If you have celiac disease or gluten sensitivity, by all means, you should avoid gluten. (I have celiac disease and I understand first-hand the importance of omitting gluten from the diet.)


And there's also a large group of people who just feel better without eating gluten. They don't get stomach bloating, headaches, and that feeling of malaise that can occur when you eat something you body can't tolerate. This is called gluten sensitivity.

But, if you don’t have celiac disease or gluten sensitivity, going gluten free will not benefit you. There is no science-based evidence, other than testimonials, that gluten free diets will achieve any of the many claims.

For example:

Gluten free is not healthier. If you don’t have celiac disease or other gluten related disorders, avoiding gluten will not improve your diet. Sure, if you eat a lot of white pasta, bread and baked good, then stop, your diet will be healthier.
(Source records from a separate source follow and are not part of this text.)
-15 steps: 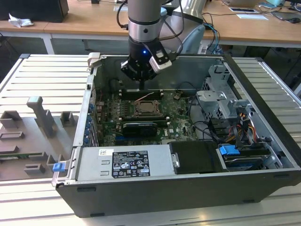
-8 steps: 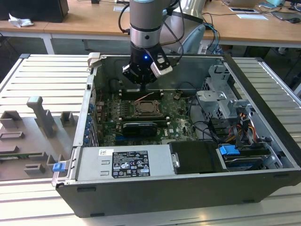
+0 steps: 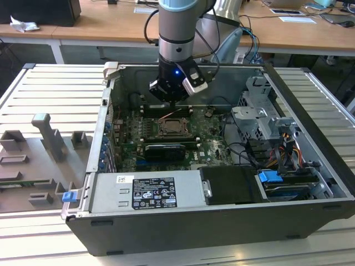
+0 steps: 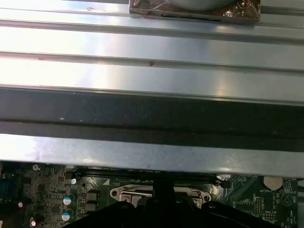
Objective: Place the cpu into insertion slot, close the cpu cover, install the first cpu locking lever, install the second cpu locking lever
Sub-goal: 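Install the first cpu locking lever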
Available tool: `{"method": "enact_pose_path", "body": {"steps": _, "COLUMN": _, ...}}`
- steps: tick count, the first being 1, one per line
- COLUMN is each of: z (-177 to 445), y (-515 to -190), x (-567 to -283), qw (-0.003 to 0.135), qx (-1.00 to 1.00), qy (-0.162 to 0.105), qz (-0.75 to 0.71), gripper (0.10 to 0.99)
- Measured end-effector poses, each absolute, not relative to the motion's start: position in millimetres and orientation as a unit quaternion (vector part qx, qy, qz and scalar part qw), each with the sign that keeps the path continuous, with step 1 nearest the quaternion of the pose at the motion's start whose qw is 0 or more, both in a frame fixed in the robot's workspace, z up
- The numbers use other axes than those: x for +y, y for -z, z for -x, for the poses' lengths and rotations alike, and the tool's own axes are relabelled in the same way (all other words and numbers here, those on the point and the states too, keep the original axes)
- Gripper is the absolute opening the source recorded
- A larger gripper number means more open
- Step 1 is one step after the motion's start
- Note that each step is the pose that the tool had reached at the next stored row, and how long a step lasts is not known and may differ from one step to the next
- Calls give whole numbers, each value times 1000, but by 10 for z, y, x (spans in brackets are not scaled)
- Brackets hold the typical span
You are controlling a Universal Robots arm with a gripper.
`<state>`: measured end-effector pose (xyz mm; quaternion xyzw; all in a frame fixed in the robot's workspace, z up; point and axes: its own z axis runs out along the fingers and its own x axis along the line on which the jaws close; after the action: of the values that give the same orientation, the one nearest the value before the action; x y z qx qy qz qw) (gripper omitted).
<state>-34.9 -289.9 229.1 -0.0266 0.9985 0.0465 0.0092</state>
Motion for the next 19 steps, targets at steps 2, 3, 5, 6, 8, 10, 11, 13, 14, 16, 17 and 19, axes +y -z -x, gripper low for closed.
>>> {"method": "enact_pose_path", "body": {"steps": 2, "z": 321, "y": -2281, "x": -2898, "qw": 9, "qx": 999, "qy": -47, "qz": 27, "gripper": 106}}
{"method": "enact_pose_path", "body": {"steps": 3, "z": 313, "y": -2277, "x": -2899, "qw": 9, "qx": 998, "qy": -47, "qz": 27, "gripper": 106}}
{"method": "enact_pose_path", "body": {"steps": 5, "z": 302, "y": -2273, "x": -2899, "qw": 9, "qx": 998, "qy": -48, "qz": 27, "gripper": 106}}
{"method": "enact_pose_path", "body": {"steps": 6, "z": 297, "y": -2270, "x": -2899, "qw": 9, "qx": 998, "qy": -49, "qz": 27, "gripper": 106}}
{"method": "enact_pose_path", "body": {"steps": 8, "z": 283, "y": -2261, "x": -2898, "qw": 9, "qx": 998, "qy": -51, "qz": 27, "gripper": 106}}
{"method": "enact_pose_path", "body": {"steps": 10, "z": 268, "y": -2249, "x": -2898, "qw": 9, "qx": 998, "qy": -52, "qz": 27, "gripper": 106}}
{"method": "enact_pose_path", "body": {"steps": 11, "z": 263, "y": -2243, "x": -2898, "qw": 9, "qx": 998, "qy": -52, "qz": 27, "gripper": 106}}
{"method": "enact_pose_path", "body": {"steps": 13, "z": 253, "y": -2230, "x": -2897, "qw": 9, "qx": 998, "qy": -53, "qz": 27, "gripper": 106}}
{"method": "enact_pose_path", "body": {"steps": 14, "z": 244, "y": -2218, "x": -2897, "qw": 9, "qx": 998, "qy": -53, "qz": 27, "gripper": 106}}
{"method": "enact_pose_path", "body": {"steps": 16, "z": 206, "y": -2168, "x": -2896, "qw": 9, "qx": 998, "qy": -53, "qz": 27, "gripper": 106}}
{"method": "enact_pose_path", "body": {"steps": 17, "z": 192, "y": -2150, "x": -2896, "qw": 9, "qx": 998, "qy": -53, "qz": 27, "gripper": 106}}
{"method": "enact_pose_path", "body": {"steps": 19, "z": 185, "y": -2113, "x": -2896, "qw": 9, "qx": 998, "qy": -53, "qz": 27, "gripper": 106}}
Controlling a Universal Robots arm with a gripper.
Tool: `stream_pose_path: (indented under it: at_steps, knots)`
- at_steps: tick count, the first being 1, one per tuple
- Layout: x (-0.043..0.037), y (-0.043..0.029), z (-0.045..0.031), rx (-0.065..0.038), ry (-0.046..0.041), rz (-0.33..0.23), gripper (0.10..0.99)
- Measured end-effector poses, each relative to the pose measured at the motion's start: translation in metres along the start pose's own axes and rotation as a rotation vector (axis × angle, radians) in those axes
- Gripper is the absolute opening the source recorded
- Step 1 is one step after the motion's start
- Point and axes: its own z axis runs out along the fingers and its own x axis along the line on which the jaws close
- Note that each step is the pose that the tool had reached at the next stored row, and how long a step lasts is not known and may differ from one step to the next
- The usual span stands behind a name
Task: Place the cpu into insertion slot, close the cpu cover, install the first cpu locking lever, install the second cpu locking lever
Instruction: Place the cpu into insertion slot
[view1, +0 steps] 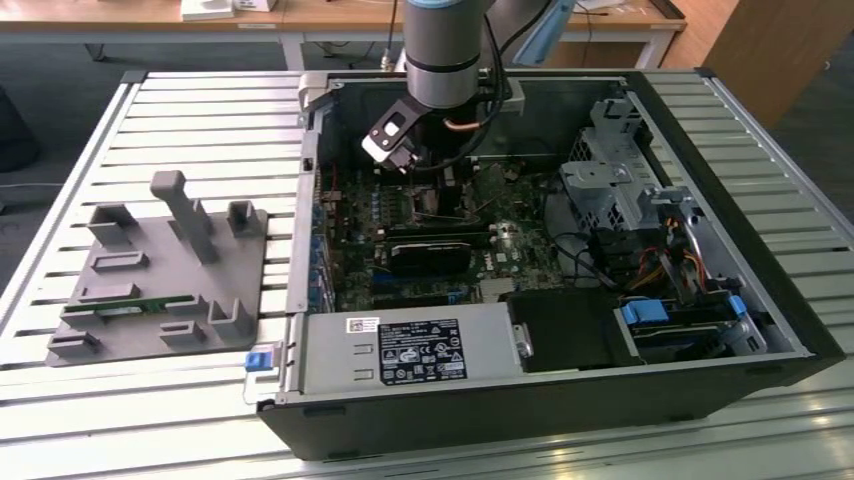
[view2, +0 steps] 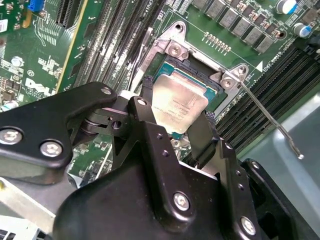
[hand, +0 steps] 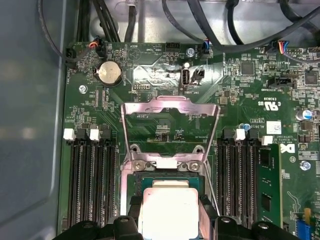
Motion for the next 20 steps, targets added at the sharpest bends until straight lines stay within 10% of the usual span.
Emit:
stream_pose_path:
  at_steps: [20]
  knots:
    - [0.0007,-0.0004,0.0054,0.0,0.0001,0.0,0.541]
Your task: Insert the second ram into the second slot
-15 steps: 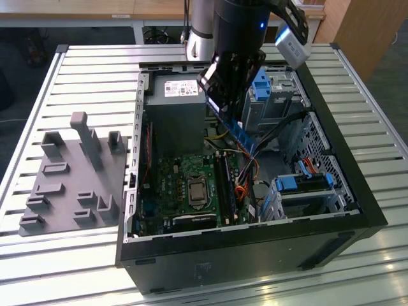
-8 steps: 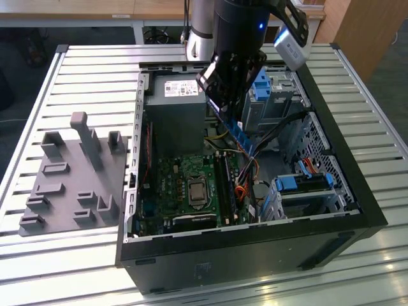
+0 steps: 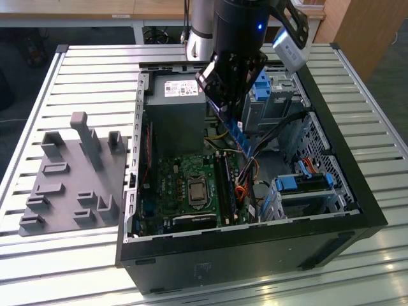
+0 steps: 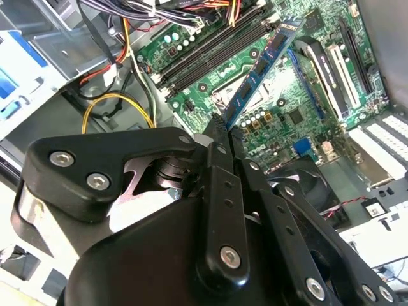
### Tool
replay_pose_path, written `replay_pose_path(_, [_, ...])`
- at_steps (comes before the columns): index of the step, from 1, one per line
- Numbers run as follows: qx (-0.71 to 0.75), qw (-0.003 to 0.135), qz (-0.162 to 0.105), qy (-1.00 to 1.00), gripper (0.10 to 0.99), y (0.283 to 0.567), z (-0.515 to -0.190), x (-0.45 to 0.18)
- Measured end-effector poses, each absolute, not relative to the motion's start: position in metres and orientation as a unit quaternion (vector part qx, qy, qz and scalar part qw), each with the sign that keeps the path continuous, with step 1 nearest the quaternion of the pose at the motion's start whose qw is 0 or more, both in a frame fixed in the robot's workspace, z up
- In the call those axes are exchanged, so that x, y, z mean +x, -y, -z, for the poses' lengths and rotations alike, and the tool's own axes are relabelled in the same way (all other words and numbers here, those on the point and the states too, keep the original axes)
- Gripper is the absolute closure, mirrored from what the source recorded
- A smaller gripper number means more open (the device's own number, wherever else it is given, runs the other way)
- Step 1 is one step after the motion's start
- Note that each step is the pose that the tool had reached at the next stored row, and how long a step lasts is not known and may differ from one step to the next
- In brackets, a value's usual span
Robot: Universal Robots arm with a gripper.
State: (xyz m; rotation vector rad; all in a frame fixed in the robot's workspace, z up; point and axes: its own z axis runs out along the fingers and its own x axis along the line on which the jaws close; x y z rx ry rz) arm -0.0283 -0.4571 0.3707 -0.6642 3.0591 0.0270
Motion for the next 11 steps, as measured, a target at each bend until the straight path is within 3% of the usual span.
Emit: replay_pose_path(11, [-0.18, 0.006, -0.008, -0.984, 0.949, 0.4571, -0.3703, -0.0283])
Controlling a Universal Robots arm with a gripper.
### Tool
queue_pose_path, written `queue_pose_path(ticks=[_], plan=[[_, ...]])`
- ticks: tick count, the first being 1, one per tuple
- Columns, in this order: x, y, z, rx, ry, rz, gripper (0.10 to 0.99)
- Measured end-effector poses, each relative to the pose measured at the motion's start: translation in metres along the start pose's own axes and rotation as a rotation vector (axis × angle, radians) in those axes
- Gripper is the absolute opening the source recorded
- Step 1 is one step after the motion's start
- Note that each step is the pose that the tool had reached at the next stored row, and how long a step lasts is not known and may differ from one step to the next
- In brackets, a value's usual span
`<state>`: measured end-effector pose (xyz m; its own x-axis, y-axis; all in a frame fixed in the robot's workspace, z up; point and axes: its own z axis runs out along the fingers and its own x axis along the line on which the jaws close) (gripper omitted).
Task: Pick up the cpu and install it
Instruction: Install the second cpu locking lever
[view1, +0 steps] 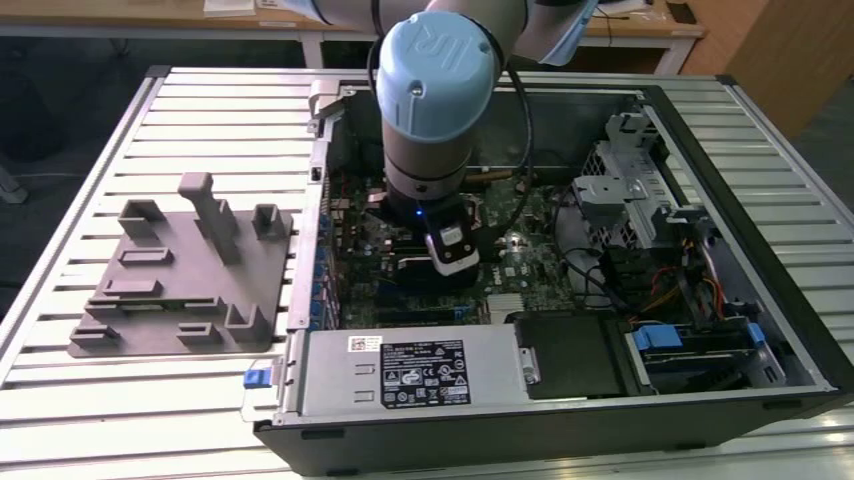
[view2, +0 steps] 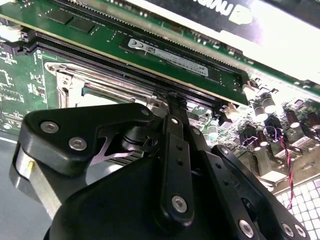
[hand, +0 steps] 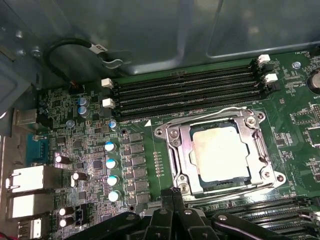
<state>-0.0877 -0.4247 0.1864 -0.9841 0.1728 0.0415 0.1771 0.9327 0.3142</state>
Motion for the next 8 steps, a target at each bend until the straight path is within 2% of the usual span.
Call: queue_pose_path(ticks=[3,8], plan=[[0.0001,0.0009,-0.0028,0.002,-0.0003,0.000,0.106],[0.0002,0.0014,-0.0033,0.015,-0.0024,0.000,0.106]])
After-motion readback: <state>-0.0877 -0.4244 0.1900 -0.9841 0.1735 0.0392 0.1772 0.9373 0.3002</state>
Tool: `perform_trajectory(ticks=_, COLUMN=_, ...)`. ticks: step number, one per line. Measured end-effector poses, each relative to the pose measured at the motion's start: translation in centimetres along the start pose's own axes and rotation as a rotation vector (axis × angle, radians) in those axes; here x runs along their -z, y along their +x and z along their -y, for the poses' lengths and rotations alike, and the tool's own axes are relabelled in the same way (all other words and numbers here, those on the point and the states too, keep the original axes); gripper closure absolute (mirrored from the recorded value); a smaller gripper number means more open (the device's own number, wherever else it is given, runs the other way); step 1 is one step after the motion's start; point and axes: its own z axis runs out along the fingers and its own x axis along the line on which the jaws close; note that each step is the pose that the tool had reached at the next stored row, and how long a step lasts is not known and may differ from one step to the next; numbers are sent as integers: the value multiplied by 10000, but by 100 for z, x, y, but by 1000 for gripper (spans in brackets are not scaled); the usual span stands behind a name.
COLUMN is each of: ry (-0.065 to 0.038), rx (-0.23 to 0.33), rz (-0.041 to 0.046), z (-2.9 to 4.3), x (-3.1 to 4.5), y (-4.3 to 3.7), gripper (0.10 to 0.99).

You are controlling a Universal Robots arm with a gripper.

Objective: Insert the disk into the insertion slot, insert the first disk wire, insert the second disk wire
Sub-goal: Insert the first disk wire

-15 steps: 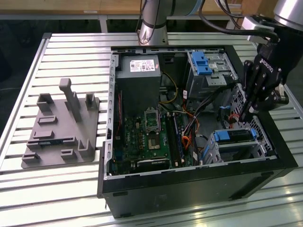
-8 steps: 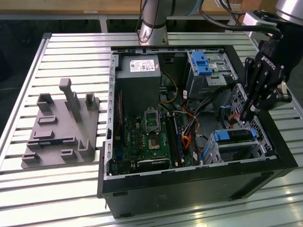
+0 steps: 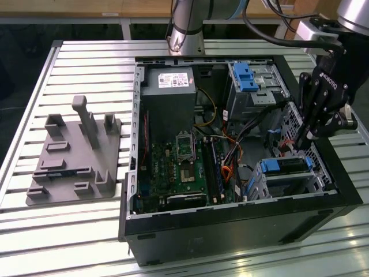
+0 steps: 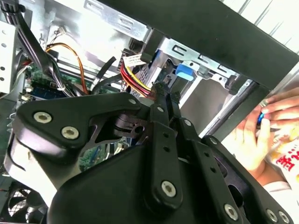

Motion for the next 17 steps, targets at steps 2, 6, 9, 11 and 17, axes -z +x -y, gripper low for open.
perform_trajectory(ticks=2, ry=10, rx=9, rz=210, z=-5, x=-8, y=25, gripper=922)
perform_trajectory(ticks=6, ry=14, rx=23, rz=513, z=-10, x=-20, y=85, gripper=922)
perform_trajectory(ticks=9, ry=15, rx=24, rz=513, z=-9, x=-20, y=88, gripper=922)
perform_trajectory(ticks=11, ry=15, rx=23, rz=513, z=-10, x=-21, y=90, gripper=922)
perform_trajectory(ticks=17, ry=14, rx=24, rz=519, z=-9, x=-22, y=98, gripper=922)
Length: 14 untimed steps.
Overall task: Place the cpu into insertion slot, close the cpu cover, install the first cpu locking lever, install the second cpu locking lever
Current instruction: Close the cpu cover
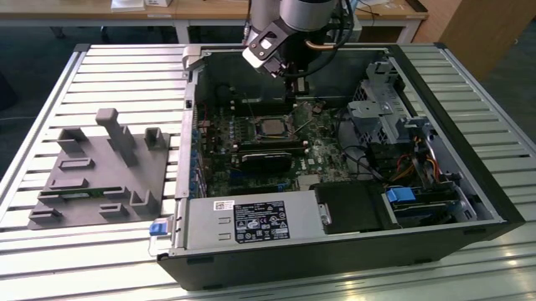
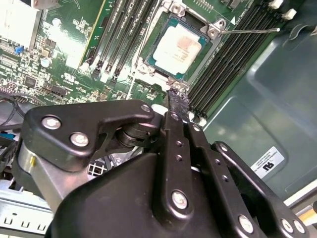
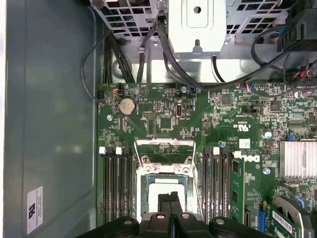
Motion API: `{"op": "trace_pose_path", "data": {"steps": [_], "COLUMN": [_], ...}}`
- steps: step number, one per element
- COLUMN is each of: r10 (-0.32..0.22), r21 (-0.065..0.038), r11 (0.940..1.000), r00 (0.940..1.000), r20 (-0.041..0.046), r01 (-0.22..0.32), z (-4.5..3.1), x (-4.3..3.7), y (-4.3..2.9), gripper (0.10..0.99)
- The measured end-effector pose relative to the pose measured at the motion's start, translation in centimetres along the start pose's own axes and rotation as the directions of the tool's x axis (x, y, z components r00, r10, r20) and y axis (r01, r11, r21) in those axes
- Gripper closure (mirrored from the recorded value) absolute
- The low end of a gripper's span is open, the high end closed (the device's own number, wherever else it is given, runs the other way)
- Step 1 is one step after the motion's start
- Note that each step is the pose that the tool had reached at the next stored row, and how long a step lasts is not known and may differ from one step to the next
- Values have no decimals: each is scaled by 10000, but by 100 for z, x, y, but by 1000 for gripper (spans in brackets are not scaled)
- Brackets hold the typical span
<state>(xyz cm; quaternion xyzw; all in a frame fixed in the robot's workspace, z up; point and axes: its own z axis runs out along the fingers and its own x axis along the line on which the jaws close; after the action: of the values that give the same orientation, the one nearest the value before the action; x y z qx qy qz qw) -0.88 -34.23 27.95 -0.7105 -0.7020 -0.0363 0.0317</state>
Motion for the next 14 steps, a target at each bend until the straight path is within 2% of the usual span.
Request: {"op": "trace_pose_path", "data": {"steps": [14], "r10": [0], "r21": [0], "r11": [10000], "r00": [10000], "r20": [-1], "r01": [0], "z": [16], "x": [9], "y": [29], "gripper": [980]}}
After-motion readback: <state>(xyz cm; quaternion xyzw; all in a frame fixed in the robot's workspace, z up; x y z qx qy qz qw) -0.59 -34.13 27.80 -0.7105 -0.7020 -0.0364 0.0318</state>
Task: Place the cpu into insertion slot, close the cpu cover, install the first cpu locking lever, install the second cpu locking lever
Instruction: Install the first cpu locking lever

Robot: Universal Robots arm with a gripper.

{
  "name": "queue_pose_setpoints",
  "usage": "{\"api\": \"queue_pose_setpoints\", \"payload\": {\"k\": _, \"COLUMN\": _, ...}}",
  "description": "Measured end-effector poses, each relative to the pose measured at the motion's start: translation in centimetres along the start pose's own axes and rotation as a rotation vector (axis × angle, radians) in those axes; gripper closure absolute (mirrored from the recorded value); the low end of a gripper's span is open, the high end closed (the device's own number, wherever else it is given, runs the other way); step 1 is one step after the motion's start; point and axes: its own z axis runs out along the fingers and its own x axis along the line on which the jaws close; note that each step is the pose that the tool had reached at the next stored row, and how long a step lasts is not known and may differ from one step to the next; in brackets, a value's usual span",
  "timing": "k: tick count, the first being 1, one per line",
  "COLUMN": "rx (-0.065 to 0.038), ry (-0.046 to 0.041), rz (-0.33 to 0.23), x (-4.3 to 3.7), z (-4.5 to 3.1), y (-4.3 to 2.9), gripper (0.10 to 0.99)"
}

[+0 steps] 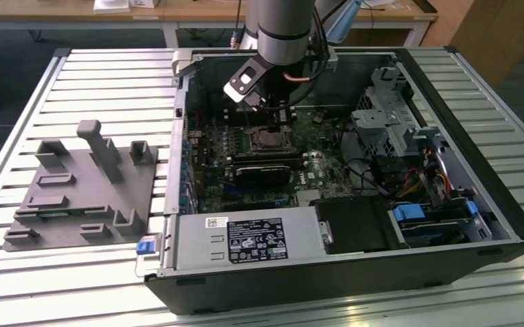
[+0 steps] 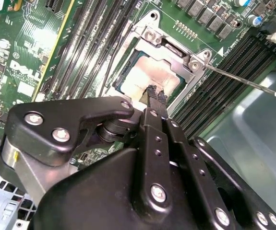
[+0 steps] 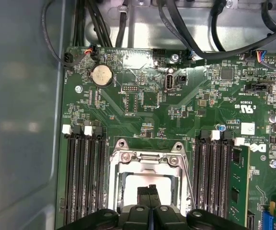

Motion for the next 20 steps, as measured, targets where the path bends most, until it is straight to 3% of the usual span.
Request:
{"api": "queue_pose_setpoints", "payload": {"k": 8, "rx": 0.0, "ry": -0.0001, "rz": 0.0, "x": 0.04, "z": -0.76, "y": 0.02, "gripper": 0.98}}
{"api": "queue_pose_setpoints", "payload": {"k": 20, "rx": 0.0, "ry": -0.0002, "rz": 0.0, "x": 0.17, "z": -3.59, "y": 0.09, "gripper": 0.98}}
But it’s not the absence of gluten that makes it so. It’s the absence of simple carbs. And if you just substitute with gluten free options, you’re no better off.


Gluten free does not help with weight loss. If you replace gluten filled, low quality simple carbs with fruits and veggies, then sure, you’ll probably lose weight. But it’s not the lack of gluten that’s causing the weight loss.


Gluten free does not give you more energy. Again, if you replace low quality food with healthier options, such as fruits and veggies, you will feel better and have more energy. But again, it’s not the gluten that was the culprit.


I believe in real food, that you like, in the right amounts. Anytime I hear that something is not allowed, I know it won’t work. It’s not how you achieve lasting weight loss.


What are your thoughts about gluten free diets?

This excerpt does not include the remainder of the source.